Nagios performance configuration

I would like to ensure that my nagios installation checks all of my services as quickly as possible to ensure an accurate state of our network and servers within nagios. And to ensure accurate reporting.

I have shortened the max_service_check_spread value and turned off passive check values as we dont use these. Is there any other way to get the quickest check times of all services and to ensure quick recovery detection?

What is your avg. check latency and avg execution time now?

Total Services: 532
Services Checked: 532
Services Scheduled: 505
Active Service Checks: 532
Passive Service Checks: 0
Total Service State Change: 0.000 / 15.070 / 0.329 %
Active Service Latency: 0.000 / 24.049 / 0.574 %
Active Service Execution Time: 0.017 / 15.135 / 0.435 sec
Active Service State Change: 0.000 / 15.070 / 0.329 %
Active Services Last 1/5/15/60 min: 27 / 145 / 305 / 468
Passive Service State Change: 0.000 / 0.000 / 0.000 %
Passive Services Last 1/5/15/60 min: 0 / 0 / 0 / 0
Services Ok/Warn/Unk/Crit: 530 / 2 / 0 / 0

I asked for averages and from the above I can’t tell.
But anyway, no matter if the above are the max or averages, either one is too big.
Fix your problem of how long your checks take first thing. Most likely, you have some poor settings for timeouts or something. Or perhaps your check_ping plugin is using something like -p 10 or maybe 5, when it should be -p 1.
See the nagios docs on how to trim things up.
nagios.sourceforge.net/docs/2_0/tuning.html

Plus, why are your services changing state so much? Just what are you monitoring, client pc’s that are powered up/down often? If so, why bother?

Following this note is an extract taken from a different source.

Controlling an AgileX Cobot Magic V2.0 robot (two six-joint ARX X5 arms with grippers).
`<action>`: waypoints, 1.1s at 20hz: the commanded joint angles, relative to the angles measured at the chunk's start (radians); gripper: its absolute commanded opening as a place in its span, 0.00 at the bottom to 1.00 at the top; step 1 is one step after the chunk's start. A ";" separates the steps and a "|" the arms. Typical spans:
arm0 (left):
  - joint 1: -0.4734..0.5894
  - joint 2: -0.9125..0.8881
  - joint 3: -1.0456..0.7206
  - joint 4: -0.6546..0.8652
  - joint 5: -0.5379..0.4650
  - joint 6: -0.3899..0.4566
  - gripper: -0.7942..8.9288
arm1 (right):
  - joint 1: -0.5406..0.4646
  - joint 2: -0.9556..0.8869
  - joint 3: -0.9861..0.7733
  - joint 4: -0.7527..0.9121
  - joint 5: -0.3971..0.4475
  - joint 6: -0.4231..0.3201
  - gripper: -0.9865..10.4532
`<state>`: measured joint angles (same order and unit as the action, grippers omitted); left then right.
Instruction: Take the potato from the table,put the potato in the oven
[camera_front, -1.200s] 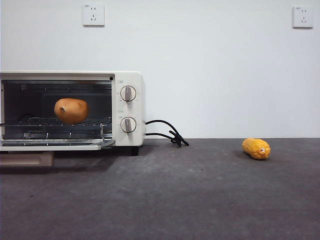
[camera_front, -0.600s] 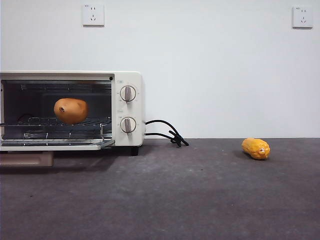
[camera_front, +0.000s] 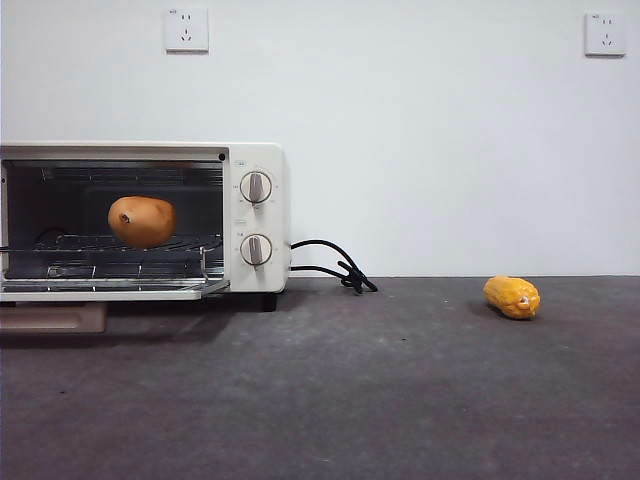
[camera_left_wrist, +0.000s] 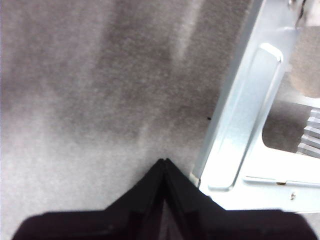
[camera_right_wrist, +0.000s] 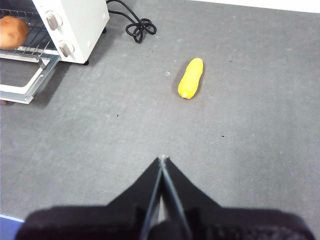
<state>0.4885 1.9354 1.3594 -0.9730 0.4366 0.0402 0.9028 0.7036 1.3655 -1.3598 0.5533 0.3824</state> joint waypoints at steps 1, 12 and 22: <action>-0.001 0.014 -0.010 0.005 0.011 -0.007 0.07 | 0.000 0.000 -0.009 -0.022 0.005 0.011 0.08; 0.053 0.013 -0.010 -0.002 0.325 -0.003 0.07 | 0.000 0.000 -0.009 -0.022 0.005 0.011 0.08; 0.103 0.010 -0.010 0.000 0.518 -0.003 0.07 | 0.000 0.000 -0.009 -0.022 0.008 0.007 0.08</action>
<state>0.5957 1.9362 1.3552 -0.9665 0.9180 0.0326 0.9028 0.7036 1.3655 -1.3598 0.5541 0.3820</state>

The output is in the format of:

min / max /average

This is my problem, I have gone through all of the tuning documentation but it still seems too slow to complete all checks. My check_ping is “-p 1” as it should be.

No only servers we just have a busy network with lots of activity.

with regards to tuning nagios I have set the value

max_concurrent_checks=0

under the impression this will allow nagios to perform the checks as fast as the server allows, is this correct or should I manually calculate this value?

also i get this when running the nagios -s

PERFORMANCE SUGGESTIONS

I have no suggestions - things look okay.

Active Service Latency: 0.000 / 24.049 / 0.574
That tells me that nagios is not slow. If the average latency of a check is .574 seconds, then that means that all checks are being completed within .574 seconds of the time that it was scheduled to be ran. So why do you say nagios isn’t completing all the checks when it looks like it is from the above info?

max_concurrent_checks=0 that is correct.

it just seems slow to recover a lot of the time. Maybe it is just me being inpatient.

However one thing that is extremely slow to recover is windows, I use nrpe_nt - are you aware of any issues with this?

I get the feeling I should be using ncsa to submit passive checks…

Exactly. Running active checks to remote hosts is a waste of time. You have to login, run the check, wait for results, pour some coffee, …